Dave was one of the most successful managing partners of a professional firm that I have known. When he first took the job, the firm was in desperate shape, losing both money and talent. He turned it into a highly profitable firm with a reputation for having one of the best cultures in its profession. When he retired, it was many times larger than when he had taken the top job and still growing.
And on top of this, he made it pour. Among the new business attributable to him was a steady flow of work from one account that ranked as one of the firm’s top three clients year after year. By the time he retired, he had been working the account for almost thirty years and had a close relationship with the man who was now chairman of the client company that went back almost as far.
They had met early in both their careers when Dave was given responsibility for handling a matter at the client company. The person in charge of the client team was a young, high-potential manager assigned to the task as a way to give him experience rapidly. The man impressed Dave by his competence and ambition. Dave decided to stay in touch with him after the initial matter was settled.

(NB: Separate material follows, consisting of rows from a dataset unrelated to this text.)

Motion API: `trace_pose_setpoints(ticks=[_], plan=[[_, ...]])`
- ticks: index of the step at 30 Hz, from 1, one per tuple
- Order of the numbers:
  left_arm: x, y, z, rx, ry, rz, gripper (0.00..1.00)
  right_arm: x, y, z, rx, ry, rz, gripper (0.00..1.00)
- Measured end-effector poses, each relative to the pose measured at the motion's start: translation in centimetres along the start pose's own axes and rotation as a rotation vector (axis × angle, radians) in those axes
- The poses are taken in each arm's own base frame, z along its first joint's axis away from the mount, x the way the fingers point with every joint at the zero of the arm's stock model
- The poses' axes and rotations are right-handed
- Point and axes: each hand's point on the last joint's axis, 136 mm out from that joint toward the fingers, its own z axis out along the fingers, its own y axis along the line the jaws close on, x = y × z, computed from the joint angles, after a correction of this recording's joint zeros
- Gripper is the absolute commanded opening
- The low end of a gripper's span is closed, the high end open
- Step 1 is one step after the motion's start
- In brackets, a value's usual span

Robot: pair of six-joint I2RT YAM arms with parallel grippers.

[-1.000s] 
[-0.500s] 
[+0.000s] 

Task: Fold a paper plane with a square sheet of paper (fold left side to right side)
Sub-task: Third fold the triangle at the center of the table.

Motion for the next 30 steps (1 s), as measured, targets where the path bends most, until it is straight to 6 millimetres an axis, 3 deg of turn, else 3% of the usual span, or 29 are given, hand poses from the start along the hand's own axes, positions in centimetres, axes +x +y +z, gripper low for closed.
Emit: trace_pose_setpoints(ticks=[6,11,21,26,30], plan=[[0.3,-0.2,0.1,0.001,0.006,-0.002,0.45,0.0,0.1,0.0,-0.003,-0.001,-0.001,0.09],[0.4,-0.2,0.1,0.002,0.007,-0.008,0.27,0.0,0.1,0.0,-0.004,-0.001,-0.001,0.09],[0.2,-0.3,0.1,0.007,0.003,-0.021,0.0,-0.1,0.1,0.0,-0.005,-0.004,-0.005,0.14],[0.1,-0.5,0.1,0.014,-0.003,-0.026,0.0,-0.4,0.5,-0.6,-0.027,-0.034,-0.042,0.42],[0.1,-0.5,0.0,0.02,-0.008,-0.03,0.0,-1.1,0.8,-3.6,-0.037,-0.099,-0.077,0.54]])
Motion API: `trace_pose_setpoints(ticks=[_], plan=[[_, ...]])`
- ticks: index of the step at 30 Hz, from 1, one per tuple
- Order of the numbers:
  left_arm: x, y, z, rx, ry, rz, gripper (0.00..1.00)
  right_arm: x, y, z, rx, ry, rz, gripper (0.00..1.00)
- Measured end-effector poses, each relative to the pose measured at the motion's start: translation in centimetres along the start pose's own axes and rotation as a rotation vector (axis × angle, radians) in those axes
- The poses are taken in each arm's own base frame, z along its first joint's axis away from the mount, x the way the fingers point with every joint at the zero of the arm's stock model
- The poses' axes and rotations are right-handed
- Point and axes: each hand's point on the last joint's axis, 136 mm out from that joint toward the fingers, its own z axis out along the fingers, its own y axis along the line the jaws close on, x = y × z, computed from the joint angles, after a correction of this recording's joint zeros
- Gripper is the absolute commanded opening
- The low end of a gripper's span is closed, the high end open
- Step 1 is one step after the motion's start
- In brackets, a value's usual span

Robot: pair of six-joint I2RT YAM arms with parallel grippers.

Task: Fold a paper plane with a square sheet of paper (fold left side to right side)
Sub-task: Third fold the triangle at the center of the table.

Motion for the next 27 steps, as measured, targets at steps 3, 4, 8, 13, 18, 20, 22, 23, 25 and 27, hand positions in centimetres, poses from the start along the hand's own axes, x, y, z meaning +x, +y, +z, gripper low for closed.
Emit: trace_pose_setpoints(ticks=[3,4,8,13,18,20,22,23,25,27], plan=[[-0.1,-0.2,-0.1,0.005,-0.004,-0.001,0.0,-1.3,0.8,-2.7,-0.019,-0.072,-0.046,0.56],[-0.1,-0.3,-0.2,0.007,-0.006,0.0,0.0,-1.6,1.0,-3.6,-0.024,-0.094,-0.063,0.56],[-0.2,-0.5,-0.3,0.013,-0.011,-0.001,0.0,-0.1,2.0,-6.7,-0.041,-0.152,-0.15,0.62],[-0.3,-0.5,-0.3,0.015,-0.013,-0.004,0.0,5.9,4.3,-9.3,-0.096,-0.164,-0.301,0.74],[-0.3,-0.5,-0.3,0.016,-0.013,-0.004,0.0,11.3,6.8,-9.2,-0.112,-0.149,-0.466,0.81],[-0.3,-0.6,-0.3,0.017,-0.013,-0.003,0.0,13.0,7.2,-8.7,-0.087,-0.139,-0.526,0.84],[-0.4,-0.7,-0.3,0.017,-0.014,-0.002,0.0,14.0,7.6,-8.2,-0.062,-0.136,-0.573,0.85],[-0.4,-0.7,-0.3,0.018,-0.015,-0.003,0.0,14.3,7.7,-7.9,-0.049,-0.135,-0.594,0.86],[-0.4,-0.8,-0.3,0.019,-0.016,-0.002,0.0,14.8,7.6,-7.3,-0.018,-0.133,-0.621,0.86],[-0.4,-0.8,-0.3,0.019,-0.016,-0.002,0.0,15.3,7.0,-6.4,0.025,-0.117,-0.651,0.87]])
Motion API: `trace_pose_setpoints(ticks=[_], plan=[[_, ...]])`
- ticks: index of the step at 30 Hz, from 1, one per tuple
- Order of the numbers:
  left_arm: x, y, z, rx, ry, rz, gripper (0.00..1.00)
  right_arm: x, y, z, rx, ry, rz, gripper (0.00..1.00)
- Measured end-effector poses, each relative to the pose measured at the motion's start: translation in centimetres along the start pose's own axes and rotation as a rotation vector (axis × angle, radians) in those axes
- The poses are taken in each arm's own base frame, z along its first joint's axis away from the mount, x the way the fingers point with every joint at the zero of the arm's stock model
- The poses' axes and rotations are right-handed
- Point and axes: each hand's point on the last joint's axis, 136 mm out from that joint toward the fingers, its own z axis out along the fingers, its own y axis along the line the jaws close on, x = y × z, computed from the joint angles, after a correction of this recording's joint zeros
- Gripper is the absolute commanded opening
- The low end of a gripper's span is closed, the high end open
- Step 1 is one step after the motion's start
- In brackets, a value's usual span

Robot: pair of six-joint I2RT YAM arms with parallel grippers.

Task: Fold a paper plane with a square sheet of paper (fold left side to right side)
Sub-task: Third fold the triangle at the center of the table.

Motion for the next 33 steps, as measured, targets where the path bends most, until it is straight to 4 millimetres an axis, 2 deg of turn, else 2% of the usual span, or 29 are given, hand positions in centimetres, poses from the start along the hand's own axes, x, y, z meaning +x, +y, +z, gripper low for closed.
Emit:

I asked Dave how much time this took. Very little, he responded. Most years he was doing other work at this client and would have breakfast or lunch with him every six months. In the few years that he didn’t have work at the client, they would have a short phone conversation twice a year.
When the man became president and later CEO and chairman, their relationship went back over twenty years. The chance that a competitor would take this account away were slim. How different it would have been, if Dave had let the relationship go cold for fifteen years and then sought to rekindle it when the man became president!
How many rising stars do you know? Don’t lose sight of them for an instant!